→ **What you need to do**
Nothing but a full, exact copy of the data is needed.
++++ Provided data ++++
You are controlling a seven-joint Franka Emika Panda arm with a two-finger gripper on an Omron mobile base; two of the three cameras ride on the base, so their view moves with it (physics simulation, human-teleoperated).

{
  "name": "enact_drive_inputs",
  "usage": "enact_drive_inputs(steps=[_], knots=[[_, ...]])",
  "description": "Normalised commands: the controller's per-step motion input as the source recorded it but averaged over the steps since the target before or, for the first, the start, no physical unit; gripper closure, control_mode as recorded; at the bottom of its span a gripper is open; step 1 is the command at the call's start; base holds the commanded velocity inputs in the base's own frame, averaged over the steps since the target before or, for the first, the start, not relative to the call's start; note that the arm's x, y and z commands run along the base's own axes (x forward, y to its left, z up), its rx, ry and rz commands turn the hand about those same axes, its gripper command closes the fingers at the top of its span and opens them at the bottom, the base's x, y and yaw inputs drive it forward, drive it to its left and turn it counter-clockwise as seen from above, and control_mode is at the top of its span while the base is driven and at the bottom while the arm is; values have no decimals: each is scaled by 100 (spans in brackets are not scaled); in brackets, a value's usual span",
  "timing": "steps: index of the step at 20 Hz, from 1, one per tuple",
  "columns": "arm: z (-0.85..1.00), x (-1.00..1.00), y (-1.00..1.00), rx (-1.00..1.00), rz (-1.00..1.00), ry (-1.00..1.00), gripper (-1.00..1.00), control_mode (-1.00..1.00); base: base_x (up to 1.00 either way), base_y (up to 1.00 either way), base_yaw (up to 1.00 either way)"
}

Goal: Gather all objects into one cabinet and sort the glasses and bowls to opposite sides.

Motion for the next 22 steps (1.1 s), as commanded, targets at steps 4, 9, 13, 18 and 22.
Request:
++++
→ **Written reply**
You are controlling a seven-joint Franka Emika Panda arm with a two-finger gripper on an Omron mobile base; two of the three cameras ride on the base, so their view moves with it (physics simulation, human-teleoperated).

{
  "name": "enact_drive_inputs",
  "usage": "enact_drive_inputs(steps=[_], knots=[[_, ...]])",
  "description": "Normalised commands: the controller's per-step motion input as the source recorded it but averaged over the steps since the target before or, for the first, the start, no physical unit; gripper closure, control_mode as recorded; at the bottom of its span a gripper is open; step 1 is the command at the call's start; base holds the commanded velocity inputs in the base's own frame, averaged over the steps since the target before or, for the first, the start, not relative to the call's start; note that the arm's x, y and z commands run along the base's own axes (x forward, y to its left, z up), its rx, ry and rz commands turn the hand about those same axes, its gripper command closes the fingers at the top of its span and opens them at the bottom, the base's x, y and yaw inputs drive it forward, drive it to its left and turn it counter-clockwise as seen from above, and control_mode is at the top of its span while the base is driven and at the bottom while the arm is; values have no decimals: each is scaled by 100 (spans in brackets are not scaled); in brackets, a value's usual span",
  "timing": "steps: index of the step at 20 Hz, from 1, one per tuple",
  "columns": "arm: z (-0.85..1.00), x (-1.00..1.00), y (-1.00..1.00), rx (-1.00..1.00), rz (-1.00..1.00), ry (-1.00..1.00), gripper (-1.00..1.00), control_mode (-1.00..1.00); base: base_x (up to 1.00 either way), base_y (up to 1.00 either way), base_yaw (up to 1.00 either way)"
}

Goal: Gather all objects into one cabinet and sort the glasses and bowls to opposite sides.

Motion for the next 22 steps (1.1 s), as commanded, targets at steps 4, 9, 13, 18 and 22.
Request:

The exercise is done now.